I have dataset containing growth data for multiple crops. The experiment treatment is within-crop (i.e. I am not comparing between crops) and has a randomised block design, with repeated measures over time. I would like to run the same mixed model on each different crop:
model<-lmer(response~treatment*time+(1|block), data=data)
My dataset contains 20 crops and I want to extract all the fixed intercepts and coefficients, so it is annoying to run the model on each crop separately. Somehow I got the impression from some other posts that lmList, given the below formula, would run a separate but common mixed model on each crop. However having now checked the help page and the output in more detail, I think it just does a fixed effect linear model (lm).
model_set <- lme4::lmList(response~treatment*time+(1|block)|crop,data=data)

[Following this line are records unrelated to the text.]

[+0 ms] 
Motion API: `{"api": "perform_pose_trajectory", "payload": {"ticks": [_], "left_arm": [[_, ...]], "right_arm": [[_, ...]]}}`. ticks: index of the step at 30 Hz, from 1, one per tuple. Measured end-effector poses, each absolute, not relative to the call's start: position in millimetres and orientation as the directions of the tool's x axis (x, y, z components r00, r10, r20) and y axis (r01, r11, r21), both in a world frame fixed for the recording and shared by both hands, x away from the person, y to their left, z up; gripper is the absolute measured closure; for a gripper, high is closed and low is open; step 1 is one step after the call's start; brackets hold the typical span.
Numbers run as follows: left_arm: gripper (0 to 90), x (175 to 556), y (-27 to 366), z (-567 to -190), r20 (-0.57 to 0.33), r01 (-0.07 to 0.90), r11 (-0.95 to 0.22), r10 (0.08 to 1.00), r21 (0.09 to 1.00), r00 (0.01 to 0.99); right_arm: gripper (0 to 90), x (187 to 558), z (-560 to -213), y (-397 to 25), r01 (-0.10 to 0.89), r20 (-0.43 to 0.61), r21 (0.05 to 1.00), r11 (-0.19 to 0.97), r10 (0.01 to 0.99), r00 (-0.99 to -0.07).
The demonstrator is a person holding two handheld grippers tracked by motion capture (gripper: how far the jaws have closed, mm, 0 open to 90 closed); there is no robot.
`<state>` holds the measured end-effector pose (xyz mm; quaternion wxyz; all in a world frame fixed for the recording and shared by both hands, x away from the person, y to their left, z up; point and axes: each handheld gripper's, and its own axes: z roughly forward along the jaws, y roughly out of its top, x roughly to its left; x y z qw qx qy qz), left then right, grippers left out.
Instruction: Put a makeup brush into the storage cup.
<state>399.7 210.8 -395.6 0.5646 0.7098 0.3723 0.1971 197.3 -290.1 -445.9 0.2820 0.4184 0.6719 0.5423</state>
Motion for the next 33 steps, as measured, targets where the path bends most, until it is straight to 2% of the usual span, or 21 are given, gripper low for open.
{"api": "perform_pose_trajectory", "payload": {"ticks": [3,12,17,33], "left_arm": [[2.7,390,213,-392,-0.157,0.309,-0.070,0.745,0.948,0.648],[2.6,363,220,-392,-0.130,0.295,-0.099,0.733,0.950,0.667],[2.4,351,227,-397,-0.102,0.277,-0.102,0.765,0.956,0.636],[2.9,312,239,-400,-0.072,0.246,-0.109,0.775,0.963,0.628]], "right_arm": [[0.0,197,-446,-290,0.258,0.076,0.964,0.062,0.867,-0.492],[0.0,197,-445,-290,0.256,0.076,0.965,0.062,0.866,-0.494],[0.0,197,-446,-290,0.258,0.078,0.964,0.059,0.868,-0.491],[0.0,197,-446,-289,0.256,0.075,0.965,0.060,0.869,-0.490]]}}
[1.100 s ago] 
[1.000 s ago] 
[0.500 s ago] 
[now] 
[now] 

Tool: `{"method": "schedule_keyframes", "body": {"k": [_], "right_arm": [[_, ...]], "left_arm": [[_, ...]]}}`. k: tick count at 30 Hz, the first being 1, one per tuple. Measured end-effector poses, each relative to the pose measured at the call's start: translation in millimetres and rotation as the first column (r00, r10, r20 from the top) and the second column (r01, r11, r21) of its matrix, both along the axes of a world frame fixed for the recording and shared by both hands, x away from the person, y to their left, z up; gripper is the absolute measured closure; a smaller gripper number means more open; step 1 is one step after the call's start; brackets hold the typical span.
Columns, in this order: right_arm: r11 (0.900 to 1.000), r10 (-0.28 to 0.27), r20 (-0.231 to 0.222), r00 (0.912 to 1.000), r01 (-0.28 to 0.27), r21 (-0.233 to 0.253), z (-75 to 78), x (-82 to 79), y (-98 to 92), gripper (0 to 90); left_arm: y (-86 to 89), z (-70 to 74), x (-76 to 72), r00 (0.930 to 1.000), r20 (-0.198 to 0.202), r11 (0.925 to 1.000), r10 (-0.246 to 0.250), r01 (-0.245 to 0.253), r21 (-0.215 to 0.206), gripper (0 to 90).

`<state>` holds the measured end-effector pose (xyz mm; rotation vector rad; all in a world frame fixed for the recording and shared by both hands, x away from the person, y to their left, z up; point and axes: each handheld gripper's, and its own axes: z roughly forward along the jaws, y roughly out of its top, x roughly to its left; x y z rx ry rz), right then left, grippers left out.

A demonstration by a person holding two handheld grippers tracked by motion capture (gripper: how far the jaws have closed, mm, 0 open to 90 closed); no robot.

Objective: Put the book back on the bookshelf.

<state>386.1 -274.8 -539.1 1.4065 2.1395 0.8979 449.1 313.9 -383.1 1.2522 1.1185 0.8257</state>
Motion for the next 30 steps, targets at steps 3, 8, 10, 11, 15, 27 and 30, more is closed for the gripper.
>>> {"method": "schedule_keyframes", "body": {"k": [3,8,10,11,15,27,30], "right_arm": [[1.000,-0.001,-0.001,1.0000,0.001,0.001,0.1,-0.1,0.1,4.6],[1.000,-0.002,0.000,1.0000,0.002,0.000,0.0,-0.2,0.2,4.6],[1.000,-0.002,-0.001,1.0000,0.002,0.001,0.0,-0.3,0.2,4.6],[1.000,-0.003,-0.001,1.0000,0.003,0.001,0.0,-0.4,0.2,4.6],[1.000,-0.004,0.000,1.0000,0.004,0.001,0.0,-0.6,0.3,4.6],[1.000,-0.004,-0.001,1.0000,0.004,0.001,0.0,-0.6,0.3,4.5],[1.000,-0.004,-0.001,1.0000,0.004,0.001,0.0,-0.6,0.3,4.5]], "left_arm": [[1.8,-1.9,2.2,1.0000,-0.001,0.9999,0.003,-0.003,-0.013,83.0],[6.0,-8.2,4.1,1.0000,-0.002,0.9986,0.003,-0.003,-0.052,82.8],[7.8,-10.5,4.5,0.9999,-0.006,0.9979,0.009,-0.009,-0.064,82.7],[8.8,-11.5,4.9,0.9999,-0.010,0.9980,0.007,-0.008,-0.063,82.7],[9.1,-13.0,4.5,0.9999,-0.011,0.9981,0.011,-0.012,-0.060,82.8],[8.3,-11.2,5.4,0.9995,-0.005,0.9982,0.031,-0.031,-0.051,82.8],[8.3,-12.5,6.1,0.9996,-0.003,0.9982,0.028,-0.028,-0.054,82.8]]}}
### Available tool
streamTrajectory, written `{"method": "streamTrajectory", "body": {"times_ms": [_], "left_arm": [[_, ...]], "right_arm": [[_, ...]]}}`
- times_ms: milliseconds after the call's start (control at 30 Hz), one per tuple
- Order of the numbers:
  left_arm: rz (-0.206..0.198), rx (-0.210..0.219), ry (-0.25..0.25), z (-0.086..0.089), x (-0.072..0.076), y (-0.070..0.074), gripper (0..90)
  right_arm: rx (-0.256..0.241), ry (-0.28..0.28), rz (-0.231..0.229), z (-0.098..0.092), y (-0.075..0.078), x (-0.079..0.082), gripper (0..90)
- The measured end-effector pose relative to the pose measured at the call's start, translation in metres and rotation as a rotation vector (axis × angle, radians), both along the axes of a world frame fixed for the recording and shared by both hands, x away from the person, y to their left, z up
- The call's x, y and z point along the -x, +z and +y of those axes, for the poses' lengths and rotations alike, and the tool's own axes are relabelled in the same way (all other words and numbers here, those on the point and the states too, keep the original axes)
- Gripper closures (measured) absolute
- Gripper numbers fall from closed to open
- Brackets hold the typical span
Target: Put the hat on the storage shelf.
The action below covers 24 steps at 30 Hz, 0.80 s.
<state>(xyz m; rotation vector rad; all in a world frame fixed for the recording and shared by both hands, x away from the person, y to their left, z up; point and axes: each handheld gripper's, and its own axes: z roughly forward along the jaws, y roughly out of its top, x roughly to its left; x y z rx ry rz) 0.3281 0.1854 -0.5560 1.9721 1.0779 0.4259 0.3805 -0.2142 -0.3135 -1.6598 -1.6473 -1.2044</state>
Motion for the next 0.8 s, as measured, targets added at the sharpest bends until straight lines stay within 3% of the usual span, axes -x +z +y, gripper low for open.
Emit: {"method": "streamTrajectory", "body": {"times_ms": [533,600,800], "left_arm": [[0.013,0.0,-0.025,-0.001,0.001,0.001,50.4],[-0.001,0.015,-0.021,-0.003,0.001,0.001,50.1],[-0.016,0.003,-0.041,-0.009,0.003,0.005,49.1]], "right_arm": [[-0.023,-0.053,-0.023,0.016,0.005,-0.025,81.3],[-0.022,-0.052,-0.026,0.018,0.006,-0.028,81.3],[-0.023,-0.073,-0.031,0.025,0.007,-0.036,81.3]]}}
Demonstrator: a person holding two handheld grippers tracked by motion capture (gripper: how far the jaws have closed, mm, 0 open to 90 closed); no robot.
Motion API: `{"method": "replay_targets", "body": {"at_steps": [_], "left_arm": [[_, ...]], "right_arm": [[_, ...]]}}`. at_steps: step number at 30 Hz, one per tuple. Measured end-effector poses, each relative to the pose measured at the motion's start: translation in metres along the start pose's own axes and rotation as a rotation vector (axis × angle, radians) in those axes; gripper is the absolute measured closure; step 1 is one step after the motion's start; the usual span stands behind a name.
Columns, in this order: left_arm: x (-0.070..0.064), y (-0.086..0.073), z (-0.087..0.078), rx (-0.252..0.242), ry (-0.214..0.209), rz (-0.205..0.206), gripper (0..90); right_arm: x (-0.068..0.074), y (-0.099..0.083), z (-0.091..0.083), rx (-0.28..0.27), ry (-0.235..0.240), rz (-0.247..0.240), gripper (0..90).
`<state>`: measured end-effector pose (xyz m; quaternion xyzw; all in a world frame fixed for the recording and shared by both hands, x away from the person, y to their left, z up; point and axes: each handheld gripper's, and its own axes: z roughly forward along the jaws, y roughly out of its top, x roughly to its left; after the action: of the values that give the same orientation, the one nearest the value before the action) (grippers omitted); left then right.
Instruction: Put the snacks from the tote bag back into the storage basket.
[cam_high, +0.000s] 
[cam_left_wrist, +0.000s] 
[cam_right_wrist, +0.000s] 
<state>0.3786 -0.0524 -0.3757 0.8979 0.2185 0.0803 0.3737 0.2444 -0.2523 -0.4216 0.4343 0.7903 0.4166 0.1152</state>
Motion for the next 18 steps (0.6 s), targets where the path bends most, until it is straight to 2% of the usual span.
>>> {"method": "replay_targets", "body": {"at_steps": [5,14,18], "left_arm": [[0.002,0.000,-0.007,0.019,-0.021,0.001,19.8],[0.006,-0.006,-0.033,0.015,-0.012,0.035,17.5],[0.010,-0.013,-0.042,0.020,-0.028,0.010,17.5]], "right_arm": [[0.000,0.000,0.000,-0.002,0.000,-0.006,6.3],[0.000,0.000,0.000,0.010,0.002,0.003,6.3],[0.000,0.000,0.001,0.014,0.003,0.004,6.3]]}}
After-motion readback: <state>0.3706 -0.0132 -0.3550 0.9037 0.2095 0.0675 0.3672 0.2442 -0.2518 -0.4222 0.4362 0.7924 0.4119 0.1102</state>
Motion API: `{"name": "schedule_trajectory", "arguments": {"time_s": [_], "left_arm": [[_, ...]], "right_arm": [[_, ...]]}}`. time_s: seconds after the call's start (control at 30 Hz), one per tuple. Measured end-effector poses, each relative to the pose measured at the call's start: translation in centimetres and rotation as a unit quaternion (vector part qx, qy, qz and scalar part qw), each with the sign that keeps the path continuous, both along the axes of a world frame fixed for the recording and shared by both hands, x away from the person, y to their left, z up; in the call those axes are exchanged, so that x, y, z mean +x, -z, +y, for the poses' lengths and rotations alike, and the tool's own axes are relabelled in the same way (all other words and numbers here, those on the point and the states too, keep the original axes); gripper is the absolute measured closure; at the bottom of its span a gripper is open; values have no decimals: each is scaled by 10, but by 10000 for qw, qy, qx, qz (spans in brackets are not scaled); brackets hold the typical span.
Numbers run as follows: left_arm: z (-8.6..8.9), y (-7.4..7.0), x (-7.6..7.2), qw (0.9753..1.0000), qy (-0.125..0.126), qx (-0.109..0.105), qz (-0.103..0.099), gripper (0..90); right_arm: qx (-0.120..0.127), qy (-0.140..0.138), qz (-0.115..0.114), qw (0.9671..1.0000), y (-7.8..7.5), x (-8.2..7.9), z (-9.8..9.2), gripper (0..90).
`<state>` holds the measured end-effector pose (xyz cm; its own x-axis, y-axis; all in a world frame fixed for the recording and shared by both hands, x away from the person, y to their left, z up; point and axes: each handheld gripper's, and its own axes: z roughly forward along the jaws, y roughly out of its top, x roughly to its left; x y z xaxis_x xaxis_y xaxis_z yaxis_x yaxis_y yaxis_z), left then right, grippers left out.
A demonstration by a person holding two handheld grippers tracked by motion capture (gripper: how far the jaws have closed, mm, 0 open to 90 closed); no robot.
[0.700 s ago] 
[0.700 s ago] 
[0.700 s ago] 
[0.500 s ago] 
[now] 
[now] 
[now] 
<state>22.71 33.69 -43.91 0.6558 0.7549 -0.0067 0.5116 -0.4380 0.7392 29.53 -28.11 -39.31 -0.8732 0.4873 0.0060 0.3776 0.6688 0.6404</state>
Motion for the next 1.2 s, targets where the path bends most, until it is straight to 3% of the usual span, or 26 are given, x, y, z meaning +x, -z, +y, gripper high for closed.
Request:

I can't find any nice posts on setting up a loop to run the same mixed effect model on multiple datasets and extract coefficients, or if there is any existing function for this. It would be great if someone could recommend a quick simple solution.
As an example dataset I suggest the lme4 sleepstudy data, but let's just make a fake 'group' factor to mimic my 'crop' factor:
library(lme4)
data(sleepstudy)
library(car)
sleepstudy$group<-recode(sleepstudy$Subject,
" c('308','309','310','330','331','332','333','334') = 'group1';
c('335','337','349','350','351','352','369','370','371','372') = 'group2'")
model<-lmer(Reaction~Days+(1|Subject), data=data)
How can I automate running the same model on each group separately and then extracting the intercept and coefficients?
Many thanks in advance for any suggestions.